Warren Young warren at etr-usa.com
Thu Sep 19 19:16:36 PDT 2013


On 9/19/2013 16:13, Ross Finlayson wrote:
> I took a look at this idea back in January 2011, and decided that it
> probably wouldn't be worth the trouble:
> http://lists.live555.com/pipermail/live-devel/2011-January/013083.html

Okay, let's go back through it point by point:

1a. Index file change.

Agreed, it's a problem.  Too bad there isn't a header record with a 
version number, so you could cope with file format changes.

You could add one, the same size as one of the existing records, but 
with magic bytes you could recognize.  Then you calculate number of 
records - 1 wherever you currently divide record size into file size.

1b. Index file size increase.

Can't you calculate "duration per transport packet" from the known 
locations of the frames and the frame rate?  If a given TS packet is one 
of 100 representing a P frame and the frame rate is 29.97 fps, then the 
duration for this transport packet is 1 / 29.97 / 100 seconds.

2. File I/O overhead.

Actually, this feature would *save* on disk I/O, because it saves you 
from having to null stuff VBR files out to CBR.  Taking my 164% null 
stuffing overhead example, the net savings in I/O is around 2.5x.

The only way it isn't a net savings is if you're trying to use this 
feature with a VBR file that's so close to CBR already that the index 
file is bigger than the required null stuffing, which probably isn't 
actually required to stream it smoothly in the first place.

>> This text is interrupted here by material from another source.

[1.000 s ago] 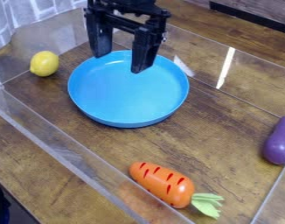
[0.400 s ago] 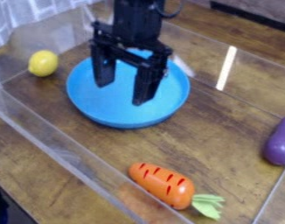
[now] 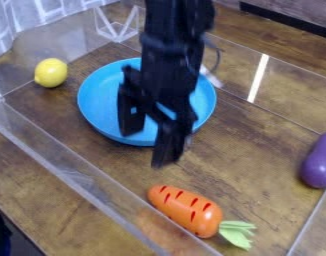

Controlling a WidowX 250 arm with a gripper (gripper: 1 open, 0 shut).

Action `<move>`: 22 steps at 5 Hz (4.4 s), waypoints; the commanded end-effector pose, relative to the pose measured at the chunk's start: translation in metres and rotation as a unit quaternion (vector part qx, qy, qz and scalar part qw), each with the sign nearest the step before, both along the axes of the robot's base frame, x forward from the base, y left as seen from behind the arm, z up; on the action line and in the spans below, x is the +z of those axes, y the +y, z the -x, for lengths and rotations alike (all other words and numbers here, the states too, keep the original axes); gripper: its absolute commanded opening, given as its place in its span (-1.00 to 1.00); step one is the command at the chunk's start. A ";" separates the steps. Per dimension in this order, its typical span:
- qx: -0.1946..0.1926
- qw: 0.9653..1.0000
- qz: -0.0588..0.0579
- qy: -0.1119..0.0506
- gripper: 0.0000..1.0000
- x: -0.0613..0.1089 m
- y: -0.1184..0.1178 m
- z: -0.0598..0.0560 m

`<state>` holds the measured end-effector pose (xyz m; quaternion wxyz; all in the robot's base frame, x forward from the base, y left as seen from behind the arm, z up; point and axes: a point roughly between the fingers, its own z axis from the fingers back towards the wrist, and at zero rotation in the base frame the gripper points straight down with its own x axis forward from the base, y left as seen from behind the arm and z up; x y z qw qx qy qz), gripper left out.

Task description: Move the carrot to the right side

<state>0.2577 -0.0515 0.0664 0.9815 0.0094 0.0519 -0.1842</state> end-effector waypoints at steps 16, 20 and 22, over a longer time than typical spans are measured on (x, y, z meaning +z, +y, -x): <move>-0.163 0.984 0.033 -0.070 -1.00 -0.032 -0.005 -0.004; -0.177 0.980 0.038 -0.083 1.00 -0.033 -0.017 -0.001; -0.183 0.978 0.047 -0.091 1.00 -0.032 -0.024 -0.001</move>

Simple fix: make it default, but optional.  The only people needing to 
turn the feature off will be those who are within 10% of disk I/O 
saturation already.

3. Still requires fudge factors.

Isn't this the core of the streaming problem?  Isn't it why you have 
things like VBV in MPEG-2?

No solution solves the entirety of this problem by itself, short of 
giving up on real-time streaming.  (e.g. HLS, which isn't "streaming", 
to my way of thinking.  It's just a bunch of chained downloads.)

4. Increases network burstiness, hence may affect congestion.

Which contributes more to network congestion, a 3.7 Mbit/s CBR stream or 
a 1.4 Mbit/s VBR stream?

In any case, there's an existence proof countering this argument: 
YouTube, Hulu, Netflix...  They're all VBR.